In November Tish and I both noticed JT's right eye was bulging. (If you are not up to date on why this is a problem you can catch up here) I fought to get him in immediately at Dr. Borchert's, and he was kind enough to squeeze us in after the rest of his appointments yesterday after 5. I sat quietly, assuming he would turn and tell me JT is fine and it was a case of over bearing motherhood. Instead he turned with a concerned look and asked when JT was going to have MRI's. He goes in the 25th of this month and the doctor said that is really good because.... JT has a tumor behind his eye in his brain. The doctor wrote, "[The tumor behind his right eye] swells when tired because blood vessels in the tumor drain slowly after lying down." He needs an MRI to find out the size and type of tumor. Tumors are named for the type of cell they originate from, and there are several different types of cells behind the eye. The doctor assured me that NF2 tumors behind the eye are generally benign and slow growing. I have been assured by doctors one too many times in my life to swallow his placations.

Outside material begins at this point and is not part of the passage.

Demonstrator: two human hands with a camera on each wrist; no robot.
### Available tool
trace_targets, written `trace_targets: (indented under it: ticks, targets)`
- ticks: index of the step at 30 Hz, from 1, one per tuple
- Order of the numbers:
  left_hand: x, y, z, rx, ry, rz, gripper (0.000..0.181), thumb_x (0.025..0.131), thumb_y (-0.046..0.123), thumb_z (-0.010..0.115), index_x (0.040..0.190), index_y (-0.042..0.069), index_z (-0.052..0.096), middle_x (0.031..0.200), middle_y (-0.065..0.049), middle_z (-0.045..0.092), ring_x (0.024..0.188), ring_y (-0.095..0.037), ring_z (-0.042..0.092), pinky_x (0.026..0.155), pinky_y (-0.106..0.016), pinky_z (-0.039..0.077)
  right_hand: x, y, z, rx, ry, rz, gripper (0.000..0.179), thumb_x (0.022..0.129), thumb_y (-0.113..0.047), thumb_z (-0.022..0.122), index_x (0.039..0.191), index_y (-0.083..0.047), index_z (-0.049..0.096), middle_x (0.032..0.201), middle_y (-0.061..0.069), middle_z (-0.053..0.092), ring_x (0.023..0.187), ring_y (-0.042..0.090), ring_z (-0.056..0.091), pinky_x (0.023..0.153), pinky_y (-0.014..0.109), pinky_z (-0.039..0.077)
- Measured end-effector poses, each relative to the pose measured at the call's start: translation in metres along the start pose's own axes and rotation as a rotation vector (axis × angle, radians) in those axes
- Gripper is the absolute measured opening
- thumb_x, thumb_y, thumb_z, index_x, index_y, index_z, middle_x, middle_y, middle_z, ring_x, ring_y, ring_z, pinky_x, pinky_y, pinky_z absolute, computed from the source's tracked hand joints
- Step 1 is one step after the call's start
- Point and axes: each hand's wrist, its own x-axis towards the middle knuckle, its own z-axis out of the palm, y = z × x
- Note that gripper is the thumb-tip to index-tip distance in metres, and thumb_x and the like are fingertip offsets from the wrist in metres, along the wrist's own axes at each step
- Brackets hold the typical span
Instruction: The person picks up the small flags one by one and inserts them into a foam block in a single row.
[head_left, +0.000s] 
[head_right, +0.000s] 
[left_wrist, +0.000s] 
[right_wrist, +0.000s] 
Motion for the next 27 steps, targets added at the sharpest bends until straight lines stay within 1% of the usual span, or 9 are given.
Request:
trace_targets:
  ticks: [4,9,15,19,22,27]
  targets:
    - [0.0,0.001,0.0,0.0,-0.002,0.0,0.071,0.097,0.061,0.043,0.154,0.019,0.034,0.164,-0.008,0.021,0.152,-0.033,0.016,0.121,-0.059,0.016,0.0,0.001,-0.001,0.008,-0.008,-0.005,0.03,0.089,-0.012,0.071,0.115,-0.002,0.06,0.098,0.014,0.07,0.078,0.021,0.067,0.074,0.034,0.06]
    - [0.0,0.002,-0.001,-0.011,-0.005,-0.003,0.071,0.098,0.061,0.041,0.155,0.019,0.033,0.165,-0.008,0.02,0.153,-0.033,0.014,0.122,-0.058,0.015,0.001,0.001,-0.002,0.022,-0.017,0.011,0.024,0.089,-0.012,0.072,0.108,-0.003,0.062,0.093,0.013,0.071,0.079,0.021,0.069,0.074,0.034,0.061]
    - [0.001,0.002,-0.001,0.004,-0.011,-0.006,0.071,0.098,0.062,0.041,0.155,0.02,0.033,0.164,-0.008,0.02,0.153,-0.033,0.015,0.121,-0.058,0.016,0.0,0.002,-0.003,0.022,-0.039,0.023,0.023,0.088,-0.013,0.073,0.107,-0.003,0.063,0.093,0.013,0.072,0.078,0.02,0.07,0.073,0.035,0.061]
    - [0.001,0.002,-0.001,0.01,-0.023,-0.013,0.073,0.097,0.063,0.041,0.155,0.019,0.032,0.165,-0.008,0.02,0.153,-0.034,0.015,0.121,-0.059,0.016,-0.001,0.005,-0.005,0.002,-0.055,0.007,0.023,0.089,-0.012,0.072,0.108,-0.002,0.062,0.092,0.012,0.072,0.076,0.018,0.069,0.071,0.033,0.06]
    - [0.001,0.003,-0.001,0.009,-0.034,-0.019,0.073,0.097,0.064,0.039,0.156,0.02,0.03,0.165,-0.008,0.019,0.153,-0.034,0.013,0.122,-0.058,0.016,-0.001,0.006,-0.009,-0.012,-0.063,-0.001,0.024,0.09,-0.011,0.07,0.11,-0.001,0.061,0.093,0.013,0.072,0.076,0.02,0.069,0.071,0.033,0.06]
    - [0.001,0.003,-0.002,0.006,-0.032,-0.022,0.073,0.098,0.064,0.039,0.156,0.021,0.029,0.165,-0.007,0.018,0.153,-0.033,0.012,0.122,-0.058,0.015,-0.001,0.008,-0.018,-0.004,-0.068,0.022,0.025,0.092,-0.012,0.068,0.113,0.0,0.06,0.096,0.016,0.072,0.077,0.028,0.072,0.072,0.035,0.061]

My concern is that there was a marked change in appearance in JT's eye from only November to New Year's Eve when Tish saw him and was immediately concerned. She hadn't seen him and the change was more apparent to her than to me, being that I see him every day. Until the 25th I have no real answers, and even then will most likely be advised to simply "watch and wait."

I am flooded with prayer promises and I cannot help but fleetingly think they are nothing but words to keep our empathy busy. How many prayers does it take to get an answer? Yet as I form the thought I pray for forgiveness for that weakness of faith. To this God whispers a hug, the God I know only loves us more when we are angry.

Now is not the time for childish suppositions of invincibility, now is the time for reality. Obviously JT has a complicated case of NF2. Developing tumors pre-pubescently generally means a person has a severe case, what does that mean for JT today? Absolutely nothing. What does it mean for him in a year? I cannot answer that. The worst part of NF2 is the idea that you are always broken but never really sick. He is not in pain nor is he going to have treatment any time soon. When faced with a challenge as a Mother I want to meet it head on, and instead I can do nothing but watch as my child grows more tumors and lives their consequences. I look at JT and I see his potential. He just scored in the 84th percentile state wide on the standard testings, he taught himself to spin like Michael Jackson on the ice in an hour his first time skating, he is ridiculously handsome and so amazingly special. I have a deep rooted and hopefully irrational fear that the Universe wants to claim him for itself, too bright a star to walk amongst us.

So I pray, and I feel that I am doing something, anything, rather than absolutely nothing.